WHAT IS EXPECTED:
All that is needed is the listing, transcribed exactly and in full.

PROVIDED DATA:
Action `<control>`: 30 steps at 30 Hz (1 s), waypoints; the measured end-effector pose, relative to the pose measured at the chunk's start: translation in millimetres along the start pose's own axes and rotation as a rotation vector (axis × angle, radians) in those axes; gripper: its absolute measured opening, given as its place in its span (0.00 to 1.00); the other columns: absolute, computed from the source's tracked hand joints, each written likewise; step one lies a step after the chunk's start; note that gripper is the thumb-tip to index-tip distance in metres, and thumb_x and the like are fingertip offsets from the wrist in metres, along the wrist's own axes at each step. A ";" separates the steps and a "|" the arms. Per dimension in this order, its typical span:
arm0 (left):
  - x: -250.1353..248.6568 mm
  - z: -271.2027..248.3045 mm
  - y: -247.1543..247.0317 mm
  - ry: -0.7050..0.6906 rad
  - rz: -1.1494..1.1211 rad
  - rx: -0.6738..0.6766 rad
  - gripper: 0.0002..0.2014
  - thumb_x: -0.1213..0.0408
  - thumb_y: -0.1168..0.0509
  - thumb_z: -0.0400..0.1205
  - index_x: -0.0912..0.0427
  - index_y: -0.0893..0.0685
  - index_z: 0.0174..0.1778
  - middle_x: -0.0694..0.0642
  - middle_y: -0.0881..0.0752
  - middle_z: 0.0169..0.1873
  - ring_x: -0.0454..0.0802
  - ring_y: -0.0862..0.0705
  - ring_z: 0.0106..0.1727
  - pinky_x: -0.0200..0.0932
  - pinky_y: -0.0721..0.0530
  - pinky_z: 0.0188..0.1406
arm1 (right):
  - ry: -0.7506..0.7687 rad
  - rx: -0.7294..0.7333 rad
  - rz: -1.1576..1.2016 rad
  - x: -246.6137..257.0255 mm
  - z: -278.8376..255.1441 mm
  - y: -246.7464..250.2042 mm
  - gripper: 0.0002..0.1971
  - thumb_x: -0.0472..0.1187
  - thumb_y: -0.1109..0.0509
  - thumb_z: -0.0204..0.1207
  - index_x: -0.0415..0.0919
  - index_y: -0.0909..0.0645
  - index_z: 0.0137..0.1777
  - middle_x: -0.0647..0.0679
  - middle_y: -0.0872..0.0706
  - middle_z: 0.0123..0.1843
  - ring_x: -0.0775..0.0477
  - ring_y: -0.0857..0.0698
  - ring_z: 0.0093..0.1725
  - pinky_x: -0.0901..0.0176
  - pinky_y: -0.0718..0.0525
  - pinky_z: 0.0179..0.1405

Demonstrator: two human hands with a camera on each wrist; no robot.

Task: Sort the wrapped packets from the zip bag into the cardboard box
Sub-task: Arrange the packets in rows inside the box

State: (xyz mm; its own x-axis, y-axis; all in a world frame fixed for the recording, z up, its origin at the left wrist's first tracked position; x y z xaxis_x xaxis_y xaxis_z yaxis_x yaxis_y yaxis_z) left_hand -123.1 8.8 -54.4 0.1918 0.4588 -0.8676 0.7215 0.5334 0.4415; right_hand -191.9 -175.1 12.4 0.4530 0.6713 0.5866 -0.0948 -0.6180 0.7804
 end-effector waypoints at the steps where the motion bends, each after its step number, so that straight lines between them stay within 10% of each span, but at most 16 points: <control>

COMPLETED TASK:
Action `<control>`: 30 steps at 30 Hz (1 s), waypoints; the measured end-effector pose, relative to the pose measured at the chunk's start: translation in millimetres along the start pose's own axes and rotation as a rotation vector (axis × angle, radians) in those axes; gripper: its absolute measured opening, given as its place in its span (0.00 to 1.00); the other columns: absolute, computed from the source's tracked hand joints, each written likewise; step one lies a step after the chunk's start; note that gripper is the thumb-tip to index-tip distance in metres, and thumb_x and the like are fingertip offsets from the wrist in metres, along the wrist's own axes at each step. A ";" separates the steps and a "|" the arms. Per dimension in this order, its typical span:
arm0 (left):
  - x: -250.1353..248.6568 mm
  - z: -271.2027..248.3045 mm
  - y: -247.1543..247.0317 mm
  - ry: -0.7050..0.6906 rad
  - rz: -1.1494..1.1211 rad
  - rx: -0.6738..0.6766 rad
  - gripper: 0.0002..0.2014
  - thumb_x: -0.1213..0.0408
  - thumb_y: -0.1168..0.0509
  - thumb_z: -0.0400..0.1205
  - index_x: -0.0912..0.0427
  - index_y: -0.0893..0.0685
  - index_z: 0.0174..0.1778
  - middle_x: -0.0694..0.0642
  - middle_y: -0.0881..0.0752
  - middle_z: 0.0169..0.1873
  - ring_x: -0.0454..0.0802
  - ring_y: -0.0862..0.0705
  - ring_z: 0.0106..0.1727
  - pinky_x: -0.0200..0.0932
  - pinky_y: -0.0721..0.0530
  - pinky_z: 0.0188..0.1406
arm1 (right):
  - ry: -0.7506..0.7687 rad
  - rx: -0.7294..0.7333 rad
  - rz: -1.1576..1.2016 rad
  - x: -246.6137..257.0255 mm
  - z: -278.8376..255.1441 mm
  - y: -246.7464..250.2042 mm
  - gripper: 0.0002..0.1971
  - thumb_x: -0.0472..0.1187
  - thumb_y: -0.1109..0.0509
  - thumb_z: -0.0204..0.1207
  - index_x: -0.0415..0.0919
  - index_y: -0.0909..0.0645
  - index_z: 0.0137..0.1777
  - middle_x: -0.0647..0.0679
  - middle_y: -0.0872..0.0706
  - middle_z: 0.0123..0.1843
  - ring_x: -0.0775..0.0477
  - ring_y: -0.0857..0.0698
  - ring_z: 0.0093..0.1725
  - pinky_x: -0.0901..0.0176
  - pinky_y: -0.0718..0.0525
  - pinky_z: 0.0179..0.1405

Demonstrator: two human hands with a camera on each wrist; no robot.

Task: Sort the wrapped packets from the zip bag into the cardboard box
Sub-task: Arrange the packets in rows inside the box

State: (xyz mm; its own x-axis, y-axis; all in a world frame fixed for the recording, z up, its origin at the left wrist's first tracked position; x y z xaxis_x xaxis_y xaxis_z yaxis_x yaxis_y yaxis_z) left_hand -123.1 8.8 -54.4 0.1918 0.4588 -0.8676 0.7215 0.5334 0.4415; right_hand -191.9 -175.1 12.4 0.4530 0.6713 0.5866 -0.0948 -0.6180 0.7804
 end-effector waypoints at the steps where the motion bends, each after its step number, so that straight lines between them stay within 10% of each span, but at most 16 points: <control>

Nothing further is needed for this exercise.